The Computer-Aided Design/Manufacturing (CAD/CAM) Laboratory (MAE 184 Laboratory): The CAD laboratory is one of the key instructional labs in Mechanical and Aerospace Engineering. It mainly supports undergraduate CAD and design courses. It also supports student projects of professional societies and supports faculty and graduate student research.
This CAD lab holds four design laboratory courses of our Mechanical Engineering undergraduate program – MAE 94, MAE 162B, MAE 162C, and MAE 162M. Students from these classes use two CAD softwares, SolidWorks (including AutoCAD) and CosmosWorks. SolidWorks also used in our Aerospace Engineering undergraduate courses MAE 154B and MAE 157A and supports our undergraduate research project course MAE 199. In addition, CAD lab offers finite element method software, Abaqus that is used by course MAE 168 and offers C/C++ and Java for MAE 184. The lab also has Matlab that is used by MAE 154B for general computing and simulation.
The Computer Numerical Control and Application Laboratory (MAE 185 Laboratory): In this laboratory the students learn the fundamentals of numerical control (NC) technology, programming of computer numerical control (CNC) machines in NC codes and APT language and with CAD/CAM systems. Students also gain experience in NC postprocessors and distributed numerical control, operation of CNC lathe and milling machines, and programming and machining complex engineering parts.
The Electromechanical System Design Laboratory (MAE 162C Laboratory): Students learn the basics of design, development, construction, and testing of complex mechanical and electromechanical systems. Assembled machines are instrumented and monitored for operational characteristics.

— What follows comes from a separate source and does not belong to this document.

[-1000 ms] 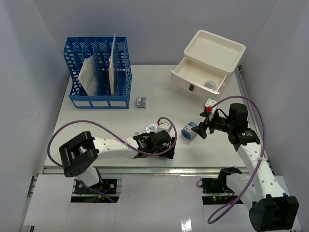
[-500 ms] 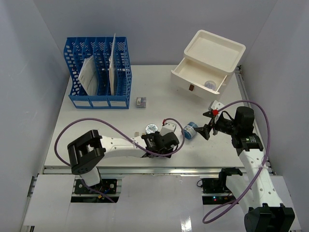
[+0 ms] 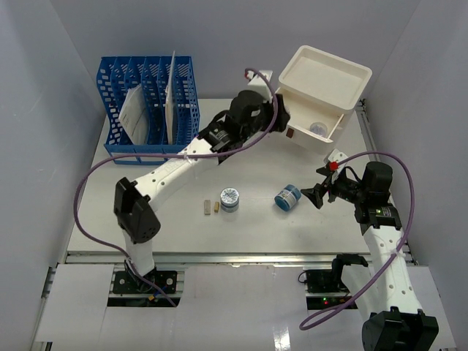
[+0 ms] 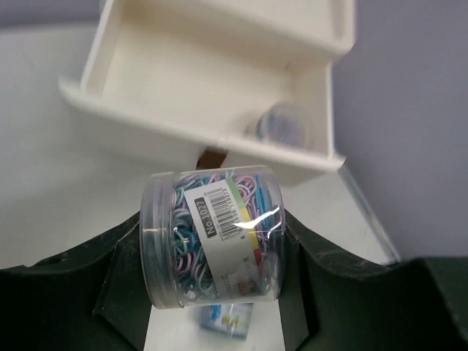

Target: Organize the desk

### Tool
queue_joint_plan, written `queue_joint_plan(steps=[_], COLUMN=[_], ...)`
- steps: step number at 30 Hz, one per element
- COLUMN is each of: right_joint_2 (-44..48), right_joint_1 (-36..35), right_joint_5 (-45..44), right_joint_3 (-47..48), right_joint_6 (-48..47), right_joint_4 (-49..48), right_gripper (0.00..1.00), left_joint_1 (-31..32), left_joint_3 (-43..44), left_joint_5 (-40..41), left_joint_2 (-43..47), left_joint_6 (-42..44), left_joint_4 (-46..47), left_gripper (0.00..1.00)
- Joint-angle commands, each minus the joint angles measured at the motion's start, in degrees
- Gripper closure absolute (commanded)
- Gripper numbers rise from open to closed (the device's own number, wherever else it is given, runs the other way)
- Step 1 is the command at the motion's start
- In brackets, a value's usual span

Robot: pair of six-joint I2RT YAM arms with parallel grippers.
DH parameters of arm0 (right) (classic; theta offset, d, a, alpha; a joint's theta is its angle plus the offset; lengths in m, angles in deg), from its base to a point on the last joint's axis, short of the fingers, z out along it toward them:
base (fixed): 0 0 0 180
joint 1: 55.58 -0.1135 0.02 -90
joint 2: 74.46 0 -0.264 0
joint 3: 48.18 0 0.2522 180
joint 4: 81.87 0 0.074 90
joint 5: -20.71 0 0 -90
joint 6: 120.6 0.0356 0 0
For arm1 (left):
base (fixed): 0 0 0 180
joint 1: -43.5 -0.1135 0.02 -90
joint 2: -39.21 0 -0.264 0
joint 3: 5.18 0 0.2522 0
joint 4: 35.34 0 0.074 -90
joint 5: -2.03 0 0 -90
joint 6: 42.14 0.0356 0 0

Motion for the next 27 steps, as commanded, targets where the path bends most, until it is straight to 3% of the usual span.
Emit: queue_joint_plan(steps=[1,3,6,13,16,19,24,27], right_joint_2=[0.2,0.5,0.6,0.8,0.4,0.3,-0.2,-0.5], right_joint_1=[0.4,0.4,0.5,0.7,0.7,0.9,1.2,1.3], right_joint_5=[1.4,2.0,2.1,1.4,1.2,0.9,1.0,1.0], right_joint_3=[-0.3,-0.4,-0.4,-0.2,0.0,0.1,0.0,0.0], right_joint_6=[0.4,0.6,0.7,0.8,0.9,0.9,0.9,0.9], right_joint_4=[-1.1,-1.1,-1.2,-1.4,-1.4,-1.3,-1.4,-1.3], right_gripper=[0.10,0.10,0.10,0.10,0.10,0.10,0.10,0.10], left_joint_1=[-0.7,-1.0,-1.3,-1.3,-1.4,-1.3,-1.3,-1.3], left_joint_3=[23.0,31.1,35.5,34.9,35.4,35.7,36.3,37.0], left_joint_5=[-4.4,-4.0,-3.5,-4.0,-4.9,-5.7,-6.5,-6.3], left_joint_2=[-12.7,-17.4,-22.8,-26.5,-27.8,-29.0,-29.0,-28.0], left_joint_6=[9.9,11.9,13.7,14.6,14.1,13.7,13.5,13.6], left_joint_4=[0.8,1.2,4.3,12.3,13.1,13.1,12.8,12.0], left_gripper=[0.65,0.63,0.60,0.49,0.40,0.21,0.07,0.05])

The Fluid Mechanics/Aerodynamics Laboratory (MAE 157A Laboratory): The laboratory includes several air and water channels for students to investigate aerodynamics, flow instabilities and turbulence. Hot-wire anemometers, force balance and modern data acquisition systems are available for advanced signal processing.
The Robotics and Motion Control Laboratory (MAE 163C Laboratory): Students gain hands-on experience of motion control and robotics; modeling of electromechanical systems, analog PID controllers, sensors, actuators, multi-axes coordination, and robot programming.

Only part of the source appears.